Tally the lines of the listing below in which the string "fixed" occurs, and give the tally alone.

• • • • •

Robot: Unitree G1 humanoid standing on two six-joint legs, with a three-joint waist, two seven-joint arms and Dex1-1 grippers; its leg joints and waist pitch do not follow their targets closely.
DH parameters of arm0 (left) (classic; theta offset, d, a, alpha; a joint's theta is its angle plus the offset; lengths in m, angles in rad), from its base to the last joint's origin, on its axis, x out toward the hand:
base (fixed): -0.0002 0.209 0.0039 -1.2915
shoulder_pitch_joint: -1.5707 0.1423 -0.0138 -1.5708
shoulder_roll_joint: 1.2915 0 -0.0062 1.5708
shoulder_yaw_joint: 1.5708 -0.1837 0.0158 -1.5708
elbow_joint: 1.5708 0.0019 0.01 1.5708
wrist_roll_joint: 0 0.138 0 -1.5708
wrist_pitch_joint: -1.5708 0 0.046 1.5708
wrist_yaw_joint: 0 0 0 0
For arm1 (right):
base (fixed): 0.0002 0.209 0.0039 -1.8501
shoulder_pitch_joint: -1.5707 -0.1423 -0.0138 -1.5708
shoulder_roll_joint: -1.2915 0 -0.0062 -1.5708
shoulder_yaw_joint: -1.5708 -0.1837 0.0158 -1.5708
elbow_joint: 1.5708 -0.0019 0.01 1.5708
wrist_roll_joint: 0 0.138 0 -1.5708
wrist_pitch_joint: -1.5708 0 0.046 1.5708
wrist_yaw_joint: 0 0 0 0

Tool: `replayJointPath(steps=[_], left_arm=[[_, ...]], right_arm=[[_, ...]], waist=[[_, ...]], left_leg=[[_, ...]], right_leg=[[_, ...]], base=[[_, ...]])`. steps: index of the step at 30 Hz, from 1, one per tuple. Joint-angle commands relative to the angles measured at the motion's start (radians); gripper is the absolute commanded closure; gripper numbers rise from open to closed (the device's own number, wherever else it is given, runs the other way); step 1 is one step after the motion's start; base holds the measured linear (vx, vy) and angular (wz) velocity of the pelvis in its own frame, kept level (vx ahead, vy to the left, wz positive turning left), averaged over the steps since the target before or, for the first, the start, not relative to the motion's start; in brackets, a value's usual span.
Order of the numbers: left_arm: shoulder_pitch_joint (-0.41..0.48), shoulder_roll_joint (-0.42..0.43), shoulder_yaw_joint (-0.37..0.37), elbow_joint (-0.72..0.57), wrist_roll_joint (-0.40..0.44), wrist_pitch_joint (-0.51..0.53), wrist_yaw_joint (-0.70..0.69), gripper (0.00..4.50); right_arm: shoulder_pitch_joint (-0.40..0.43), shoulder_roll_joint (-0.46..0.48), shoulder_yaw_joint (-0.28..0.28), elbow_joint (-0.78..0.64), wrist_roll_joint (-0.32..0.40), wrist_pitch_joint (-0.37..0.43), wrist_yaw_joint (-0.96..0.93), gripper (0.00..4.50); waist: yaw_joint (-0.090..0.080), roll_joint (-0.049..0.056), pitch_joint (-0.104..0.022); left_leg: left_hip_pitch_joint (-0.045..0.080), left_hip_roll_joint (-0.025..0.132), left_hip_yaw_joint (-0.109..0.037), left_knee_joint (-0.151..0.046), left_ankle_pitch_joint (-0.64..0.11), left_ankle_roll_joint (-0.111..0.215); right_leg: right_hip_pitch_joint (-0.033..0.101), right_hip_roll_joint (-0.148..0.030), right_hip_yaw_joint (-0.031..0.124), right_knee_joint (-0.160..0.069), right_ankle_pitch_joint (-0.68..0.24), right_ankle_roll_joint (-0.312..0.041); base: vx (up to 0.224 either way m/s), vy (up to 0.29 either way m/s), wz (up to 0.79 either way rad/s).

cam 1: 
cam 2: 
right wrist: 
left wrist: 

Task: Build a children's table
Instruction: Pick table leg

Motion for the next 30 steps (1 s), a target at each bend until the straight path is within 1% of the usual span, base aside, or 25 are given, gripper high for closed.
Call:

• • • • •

> _TASK RESPONSE_
2